Domenica invece tutto tranquillo, a parte il fatto che l’ultimo gin lemmon mi ha un po’ stonato. Sarà per quello che oggi ho l’influenza. Poi pioveva, tristezza… Sabato è stata una serata diversa: trovo la maja che ha rotto il cazzo per vederci sabato, ma la maja era in modalità “carnevale con giovanni”. Quindi aveva mille scazzi e si incazzava con tutti e poi aveva la sua amica devastata al seguito che doveva andarsene a casa tipo dodici volte invece ho detto io loro ciao a na certa. Quindi vado verso san basilio che li c’erano dei colleghi con amici, convinto di entrare agile e tranquillo come un’anguea. Fail. C’era gente dovunque. Li guardavo sfottendoli pensando “adesso sto qui e mi fumo mezzo pacchetto guardandovi pressati come delle merde pressate. Poi hanno aperto i cancelli dietro e ho fatto supergiovane cercando di correre dentro sgomitando la gente che stava uscendo. Mi son beccato il tipo della sicurezza sulla faccia. Tasi che no gero imbriago. Mi sono defilato e ho lasciato che menssero dei rosti alle mie spalle. Allora ho pensato che visto che non ero ubriaco, potevo bermi una birra con simon, che avevo visto essere nei paraggi. Ma ho beccato la samantha e enrico, e ci siamo bevuti una birra. Venerdì ho fatto amicizia con un messicano, due americani e poi giacomo mi ha tirato un pugno forte sulla schiena. Perché giacomo? :(

Tornando al gatorade che vi dicevo prima, me li ha portati mia mamma qualche giorno fa. Non so bene perché, però domenica mattina ho avuto l’illuminazione. Beviamoli!

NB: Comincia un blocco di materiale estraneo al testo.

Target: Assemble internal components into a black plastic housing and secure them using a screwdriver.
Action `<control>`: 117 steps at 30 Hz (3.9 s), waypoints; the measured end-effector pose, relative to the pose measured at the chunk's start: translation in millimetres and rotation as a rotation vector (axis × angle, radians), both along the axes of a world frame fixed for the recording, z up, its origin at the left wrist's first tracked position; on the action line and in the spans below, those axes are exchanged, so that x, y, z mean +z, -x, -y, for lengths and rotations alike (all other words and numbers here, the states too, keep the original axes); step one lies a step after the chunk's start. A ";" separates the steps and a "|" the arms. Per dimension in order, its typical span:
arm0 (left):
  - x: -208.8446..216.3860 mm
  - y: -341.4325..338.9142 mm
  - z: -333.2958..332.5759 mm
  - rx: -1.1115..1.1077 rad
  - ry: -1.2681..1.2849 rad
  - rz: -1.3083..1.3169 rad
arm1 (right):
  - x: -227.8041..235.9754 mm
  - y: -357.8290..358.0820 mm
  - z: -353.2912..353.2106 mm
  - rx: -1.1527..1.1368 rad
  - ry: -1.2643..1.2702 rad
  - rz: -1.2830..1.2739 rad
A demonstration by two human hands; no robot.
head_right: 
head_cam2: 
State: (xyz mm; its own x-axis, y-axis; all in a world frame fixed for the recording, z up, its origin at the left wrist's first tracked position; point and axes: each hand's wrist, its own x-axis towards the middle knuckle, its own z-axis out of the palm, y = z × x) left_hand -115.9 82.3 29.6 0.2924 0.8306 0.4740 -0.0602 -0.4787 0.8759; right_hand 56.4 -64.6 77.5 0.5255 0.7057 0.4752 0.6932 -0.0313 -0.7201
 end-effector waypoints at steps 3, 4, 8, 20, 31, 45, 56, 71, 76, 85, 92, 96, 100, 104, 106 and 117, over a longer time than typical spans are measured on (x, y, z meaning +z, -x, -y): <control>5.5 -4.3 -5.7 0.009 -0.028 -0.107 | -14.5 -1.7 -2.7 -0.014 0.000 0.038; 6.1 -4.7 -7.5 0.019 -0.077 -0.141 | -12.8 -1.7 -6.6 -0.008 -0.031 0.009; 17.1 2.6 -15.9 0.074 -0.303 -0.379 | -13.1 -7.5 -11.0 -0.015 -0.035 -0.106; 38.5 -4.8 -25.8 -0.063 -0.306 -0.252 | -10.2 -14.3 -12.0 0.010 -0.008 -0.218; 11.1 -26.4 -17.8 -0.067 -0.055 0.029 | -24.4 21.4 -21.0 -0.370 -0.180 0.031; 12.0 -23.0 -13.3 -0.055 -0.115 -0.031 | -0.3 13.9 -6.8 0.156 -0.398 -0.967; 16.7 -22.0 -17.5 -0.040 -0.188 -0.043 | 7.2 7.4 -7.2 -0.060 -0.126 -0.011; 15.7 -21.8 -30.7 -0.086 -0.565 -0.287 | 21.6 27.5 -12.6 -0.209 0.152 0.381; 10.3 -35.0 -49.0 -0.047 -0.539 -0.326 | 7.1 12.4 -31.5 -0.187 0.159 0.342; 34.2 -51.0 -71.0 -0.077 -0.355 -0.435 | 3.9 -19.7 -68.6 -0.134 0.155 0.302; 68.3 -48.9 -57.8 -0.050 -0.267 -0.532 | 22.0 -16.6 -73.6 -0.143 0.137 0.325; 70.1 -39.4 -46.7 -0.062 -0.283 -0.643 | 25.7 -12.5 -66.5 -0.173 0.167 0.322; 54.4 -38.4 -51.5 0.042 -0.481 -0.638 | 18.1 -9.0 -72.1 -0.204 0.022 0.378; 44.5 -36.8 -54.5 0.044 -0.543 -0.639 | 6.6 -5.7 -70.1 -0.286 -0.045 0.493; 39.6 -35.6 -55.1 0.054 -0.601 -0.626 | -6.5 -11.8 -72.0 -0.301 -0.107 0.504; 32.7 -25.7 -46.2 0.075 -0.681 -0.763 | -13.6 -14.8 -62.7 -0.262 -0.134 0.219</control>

Già saprete, se siete degli alcolizzati di merda, che bere tanta acqua la sera che si è andati marsi come le paline, fa in modo che il giorno dopo non si abbia mal di testa. Vero fino ad un certo punto. Io ho rischiato l’annegamento, perché ho sperimentato che la quantità di acqua da ingerire è proporzionata alla quantità di alcol in corpo. E alla voglia di stare a guardare una caraffa le ore prima di finirla. Insomma, il gatorade ti svegli la mattina che hai la voce di un trans, mal di testa che ciao, ossi pestai e disidratazione, te lo bevi e stai molto meglio. giuro. Poi ti fa acidità di stomaco, ma tanto già lo sai da alcolizzato di merda che di li a poco farai la cacca strana. Quindi i problemi di stomaco non dovrebbero preoccuparti.

Giorni fa invece, come alcuni di voi già sapranno, in faber mi hanno fatto il contratto a tempo indeterminato, ma adesso mi fanno male i gomiti e vi riscrivo appena non ho nulla da raccontare.